The Lady of Tolone met Hato at the gates. “Anything?”
Hato shook his head. There was nothing but concern in the woman’s blue eyes, nothing but dignified and reserved grief on the discreet frown gracing her unlined forehead.
“We can help,” she said.
Hato would have been hard pressed to accept anything from Eleanor, least of all help, and yet today marked an exception. “Perhaps you and your men could scour the north fields?”
“Right away.” Eleanor called for her horse and commanded her men into action.
Hato dallied in the courtyard, until the lady and her retinue left.
“We don’t need her to find our lord,” a sullen Cirillo said.
Grunts of agreement echoed from the other men, the balance of Bren’s force. The Twenty were the best of Laonia’s well-practice
d highborn fighters, the fiercest of an already fierce people, chosen not just by the purity of their lines, but also by their personal strength, loyalty, wits and character.
Casualties had been high among the Twenty since its inception. Only one man was a veteran from Robert’s time. Three were survivors of Harald’s frantic quest. The rest had been trained and honed by Bren himself. All of them had sweated with their lord, shivered with their lord, journeyed, battled, and toiled with their lord. They were part of a cursed legacy, and as such, they were part of Bren.

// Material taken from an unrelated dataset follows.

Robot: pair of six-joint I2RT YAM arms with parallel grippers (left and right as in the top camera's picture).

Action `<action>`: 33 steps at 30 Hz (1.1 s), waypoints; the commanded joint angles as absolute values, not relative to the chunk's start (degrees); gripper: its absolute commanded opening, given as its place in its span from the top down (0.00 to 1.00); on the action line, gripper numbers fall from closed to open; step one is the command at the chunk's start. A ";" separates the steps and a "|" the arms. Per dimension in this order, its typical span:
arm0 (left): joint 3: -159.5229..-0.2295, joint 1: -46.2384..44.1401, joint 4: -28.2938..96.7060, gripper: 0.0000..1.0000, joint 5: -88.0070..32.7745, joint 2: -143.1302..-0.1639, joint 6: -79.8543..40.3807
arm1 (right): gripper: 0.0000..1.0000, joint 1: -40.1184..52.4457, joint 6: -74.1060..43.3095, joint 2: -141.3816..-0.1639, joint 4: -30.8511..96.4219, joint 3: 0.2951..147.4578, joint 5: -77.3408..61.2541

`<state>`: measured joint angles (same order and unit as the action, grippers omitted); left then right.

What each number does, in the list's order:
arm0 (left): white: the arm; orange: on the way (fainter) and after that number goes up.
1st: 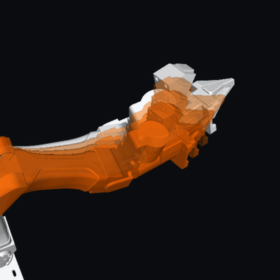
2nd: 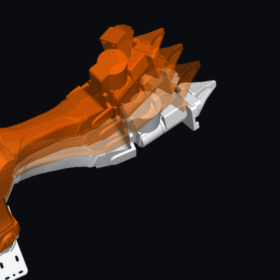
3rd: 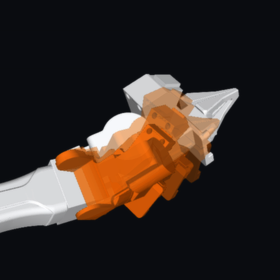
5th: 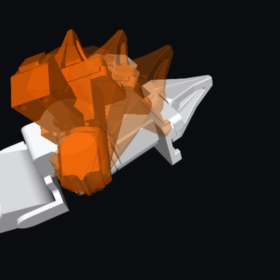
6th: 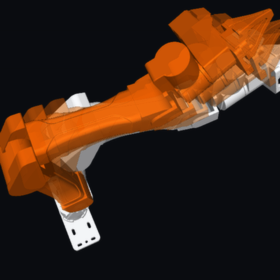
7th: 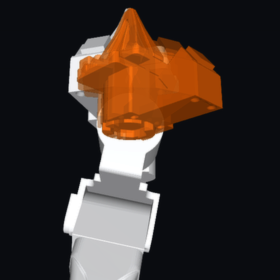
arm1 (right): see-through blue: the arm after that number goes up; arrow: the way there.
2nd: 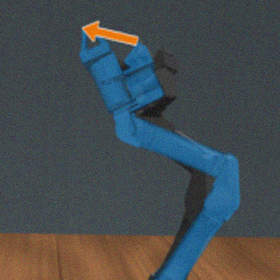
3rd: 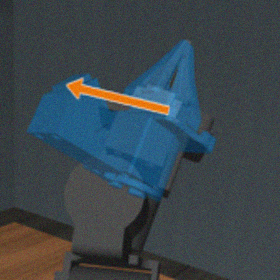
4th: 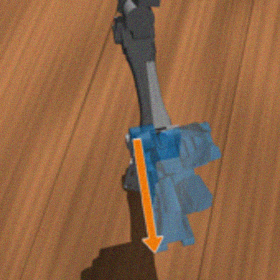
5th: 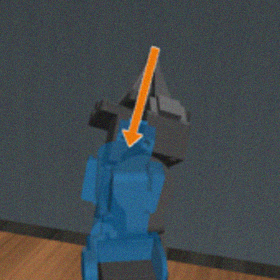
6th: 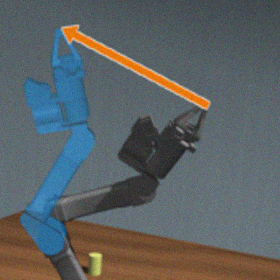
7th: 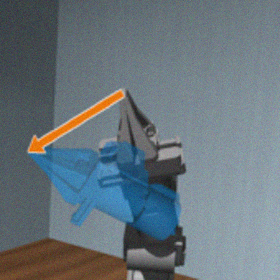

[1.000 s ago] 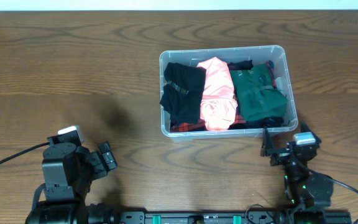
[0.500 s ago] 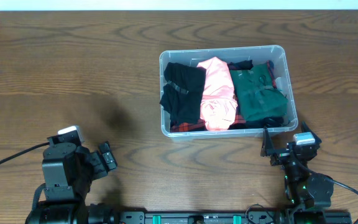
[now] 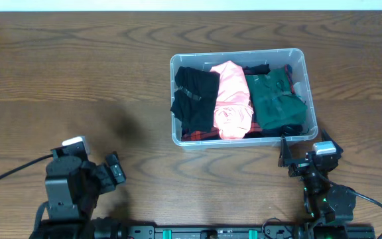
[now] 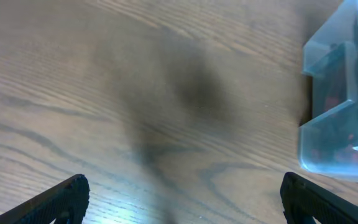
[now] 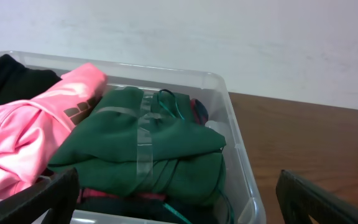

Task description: Pack container

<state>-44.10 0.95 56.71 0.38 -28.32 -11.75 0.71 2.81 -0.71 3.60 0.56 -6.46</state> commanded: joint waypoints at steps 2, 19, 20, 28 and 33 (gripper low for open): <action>-39.46 -1.65 55.22 0.02 1.34 -23.20 -11.33 | 0.01 1.19 3.70 -0.34 3.64 0.32 -6.42; -0.19 -3.05 -4.32 0.02 1.72 -3.42 -10.50 | 0.01 1.19 3.70 -0.32 3.64 0.32 -6.42; -0.23 -3.07 -3.79 0.02 1.76 -3.18 -10.50 | 0.01 1.19 3.70 -0.34 3.64 0.32 -6.42; -0.23 -3.09 2.83 0.02 0.23 -2.61 -10.76 | 0.01 1.19 3.70 -0.34 3.64 0.32 -6.42; -0.23 -3.09 4.12 0.02 0.25 -3.03 -10.79 | 0.01 1.19 3.70 -0.34 3.64 0.32 -6.42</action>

Still, they were far from appeased at the moment, uneasy and troubled, because even during the toughest of times, Bren had never left them behind without orders, never betrayed them, Laonia, or his duty.
“We’ll find our lord,” Hato said with a lot more assurance than he felt. “Go to it, lads. Join Severo and scour the wood thoroughly. Bring back news of any findings right away.”

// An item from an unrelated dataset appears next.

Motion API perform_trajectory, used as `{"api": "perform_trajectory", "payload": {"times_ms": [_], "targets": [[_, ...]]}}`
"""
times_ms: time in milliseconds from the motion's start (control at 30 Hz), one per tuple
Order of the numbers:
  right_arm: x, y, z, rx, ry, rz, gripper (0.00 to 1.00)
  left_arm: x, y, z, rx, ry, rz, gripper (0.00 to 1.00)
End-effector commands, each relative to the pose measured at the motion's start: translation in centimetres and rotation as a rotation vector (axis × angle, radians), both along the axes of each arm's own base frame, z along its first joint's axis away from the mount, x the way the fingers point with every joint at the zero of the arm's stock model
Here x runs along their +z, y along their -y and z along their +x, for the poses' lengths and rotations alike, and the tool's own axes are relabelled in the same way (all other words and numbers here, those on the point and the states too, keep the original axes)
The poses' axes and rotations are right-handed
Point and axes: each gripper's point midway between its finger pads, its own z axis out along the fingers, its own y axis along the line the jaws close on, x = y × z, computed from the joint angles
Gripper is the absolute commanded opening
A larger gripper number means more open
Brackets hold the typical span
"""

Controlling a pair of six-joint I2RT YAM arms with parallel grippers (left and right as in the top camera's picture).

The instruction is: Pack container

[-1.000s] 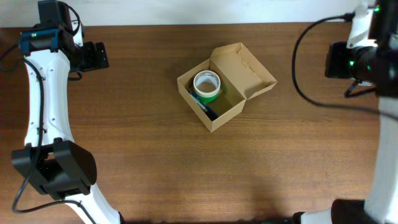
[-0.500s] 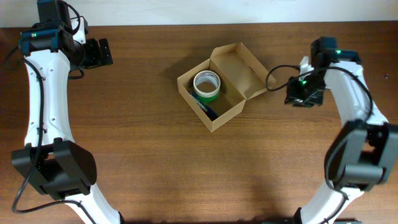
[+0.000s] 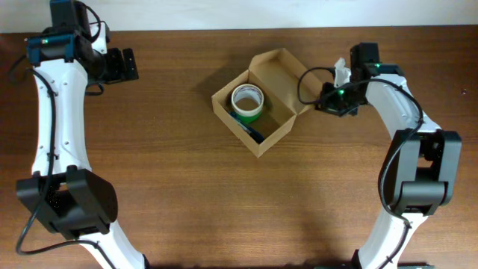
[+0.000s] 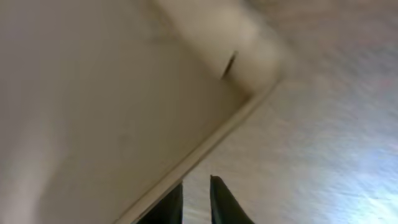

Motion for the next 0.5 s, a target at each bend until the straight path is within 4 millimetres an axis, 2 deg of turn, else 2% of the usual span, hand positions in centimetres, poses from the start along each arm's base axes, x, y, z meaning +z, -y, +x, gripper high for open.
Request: {"api": "perform_trajectory", "payload": {"times_ms": [0,300,467], "targets": [[0.8,-2.6,0.6,0.028,0.032,0.084,0.16,-0.6,-0.2,-0.1,-0.024,-0.021,0.038,1.00],[2.0,-7.2,2.1,0.128,0.142,0.122,0.16,-0.7,-0.2,0.0,-0.029,-0.020,0.043,1.00],[2.4,-9.5,2.1,0.180,0.170,0.134,0.16,-1.8,0.1,0.3,-0.036,-0.045,0.037,1.00]]}}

“You’re not coming, my lord?” Clio, the youngest of the lot, asked.
“My knee,” Hato said and he wasn’t lying. His swollen joint throbbed like a pulsing heart. That’s all he needed, an attack of the gout to add to his troubles. He watched the men go, looking a lot more dejected than he felt. His knee might be giving him trouble, but it wasn’t going to stop him from doing what he had to do.
With the search parties gone, the courtyard looked deceptively empty. Hato knew better. Eleanor might be self-serving, but she wasn’t incompetent. He spotted the lady’s bodyguard watching him from behind the angled louvers of one of the kitchen windows. It looked like he was her entertainment for the day.
He limped to his room and, slumping on the bed, summoned the servants, demanding a tub, hot water and rubbing oils. When the water was slow to come, he raved and complained, until Tatyene herself had to be summoned to appease the enraged lord.
“Be patient, my lord.” Tatyene gestured for the servants to hurry. “Relief is almost ready. Should I call the healers for you?”
“Those quacks? Save yourself the trouble. They’re but a bunch of fools. They’ve been at me with no result whatsoever. The tub is my only relief. I should soak for the better part of an hour.” Hato began to undress, dropping his pants right before the woman.